It was decided that Arcadia would be a middle school, relieving stresses on both the local primary and secondary schools, but what is more important, easing the transition for students. The programme developed was similar to that in primary schools - students had a home room and a home room teacher, who taught them all learning areas (subjects) except arts, technology, sport and Languages Other Than English (LOTE). It was felt that such a structure had significant potential to support students in developing transferable learning skills as well as a high level of literacy. Other innovations introduced to support this approach included portfolio assessment (Duschl & Gitomer, 1991), intended to de-emphasise grades as a motivator and to value work the students did outside exam conditions, and teacher collaborative planning, intended to support teachers in providing a genuinely integrated curriculum.
My role within the school during its inaugural year, 1995, was as a teacher educator, involved in some professional development courses with some teachers in the school. Because there were several teachers who were interested, the university course was run on the school site, rather than at a university campus. This gave me a strong feeling for both the exhilarating successes and the frustrating challenges of attempting to bring together a mixed community of primary and secondary teachers (since there were no middle schools in the area, there were no trained and experienced middle school teachers), and to blend and balance the two cultures in ways that would best support students' learning and personal growth. At one point it became so bad that it appeared the school community might just fly apart from the centrifugal force of conflicting expectations, but by the end of 1995 a synthesis had been reached that had many teachers raving over the new freedom they felt to teach in innovative and creative ways.
In 1996, the school added Year Nine (that is, the previous year's Year Eight students moved into the new grade), which meant that the student population increased by a third, to more than 900 students. This meant that the teaching staff also increased by a third, from thirty-five to almost fifty. I chose to conduct my doctoral research in the school because I felt that what was happening there was exciting, and that it related strongly to my own educational commitments and values. I saw the research as an opportunity to put into practice the new understandings gained from the earlier research. I also felt that it was important that I give to the school at least as much as I took - ethically, it would not be fair for me to gain many benefits (my PhD, publications, a reputation) from conducting research in the school, to take the teachers' and students' time and energies and stories and offer nothing in return.
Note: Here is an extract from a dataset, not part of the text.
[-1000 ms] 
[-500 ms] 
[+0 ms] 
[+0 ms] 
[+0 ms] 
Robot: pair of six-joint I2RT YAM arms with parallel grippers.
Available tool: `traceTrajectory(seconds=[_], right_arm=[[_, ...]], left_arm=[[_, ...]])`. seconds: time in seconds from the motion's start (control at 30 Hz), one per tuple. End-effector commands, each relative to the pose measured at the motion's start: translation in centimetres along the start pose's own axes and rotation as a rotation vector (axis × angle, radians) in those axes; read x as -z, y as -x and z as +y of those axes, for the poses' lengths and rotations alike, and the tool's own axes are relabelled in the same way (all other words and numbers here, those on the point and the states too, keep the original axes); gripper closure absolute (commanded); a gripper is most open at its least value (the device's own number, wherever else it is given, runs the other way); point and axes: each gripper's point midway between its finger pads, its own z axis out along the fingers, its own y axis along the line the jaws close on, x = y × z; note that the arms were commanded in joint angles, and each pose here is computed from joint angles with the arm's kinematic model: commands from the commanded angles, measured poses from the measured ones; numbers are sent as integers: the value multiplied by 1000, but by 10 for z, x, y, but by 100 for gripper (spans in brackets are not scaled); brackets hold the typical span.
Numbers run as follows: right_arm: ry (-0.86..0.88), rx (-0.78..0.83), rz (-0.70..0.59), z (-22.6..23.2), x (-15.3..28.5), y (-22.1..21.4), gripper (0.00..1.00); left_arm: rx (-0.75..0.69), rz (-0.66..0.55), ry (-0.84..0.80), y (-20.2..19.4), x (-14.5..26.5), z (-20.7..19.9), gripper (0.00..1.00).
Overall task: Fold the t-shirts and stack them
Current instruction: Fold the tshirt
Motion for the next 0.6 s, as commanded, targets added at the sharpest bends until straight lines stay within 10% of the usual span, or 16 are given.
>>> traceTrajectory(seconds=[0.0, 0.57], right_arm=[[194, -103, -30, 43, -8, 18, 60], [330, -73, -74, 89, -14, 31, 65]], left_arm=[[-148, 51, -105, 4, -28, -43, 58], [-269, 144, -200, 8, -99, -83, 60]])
I also wanted to take advantage of the fact that I had a PhD scholarship to conduct some long-term, close-up, intensive study of teaching and learning in classrooms - I knew that in the full life of an academic I may never have such an opportunity again.
For this reason, I volunteered to team teach at Arcadia for 2.5 days each week throughout the 1996 school year. The teachers had been either primary or secondary teachers, and most of the secondary teachers had specialised in areas such as English and Social Science. For this reason, many of the teachers felt very uneasy about teaching science. As an experienced science educator, I offered to help out in this area. While teaching, I would observe my own teaching practices and those of my colleagues, and the reactions and interactions of the students. I would attempt to record the happenings, emotions and implications of the classrooms through the writing of 'impressionistic tales' and would check the plausibility of these tales through interviews, surveys and other forms of evidence. I taught in five different classrooms, with five very different teachers. Only one had been at the school in 1995, so in their various ways, each had to experience for him or herself the process of a dramatic change of educational culture and expectations.
The current study focuses on my own experience in working as a team teacher, supporting nonspecialists (elementary teachers and secondary teachers from other learning areas) attempting to teach science for the first time. My own teaching practice was intended to embody a critical constructivist (Taylor, 1996; Taylor & Campbell-Williams, 1993) perspective, and to introduce new teaching strategies and epistemological perspectives through negotiation (Corbett & Wilson, 1995).
A narrative methodology, (Connelly & Clandinin, 1996) incorporating impressionistic tales of the field (Van Maanen, 1988) was chosen for the study, as I felt that it was most able to capture the full richness, complexity and human quality of school life. Theories, however complex, must simplify life by abstracting some facets and ignoring others. Stories, too, highlight some facets and hide others - a process of selection is involved. I believe, however, that stories, through allusion and shading and other fictional techniques, can capture facets, faces and voices in classrooms that are missed by theories and the practices of theory-building. I will argue that stories and impressionistic tales are valuable as planks of a research methodology for what they show us, but that their use must be accompanied by a critical consciousness of what it is they hide.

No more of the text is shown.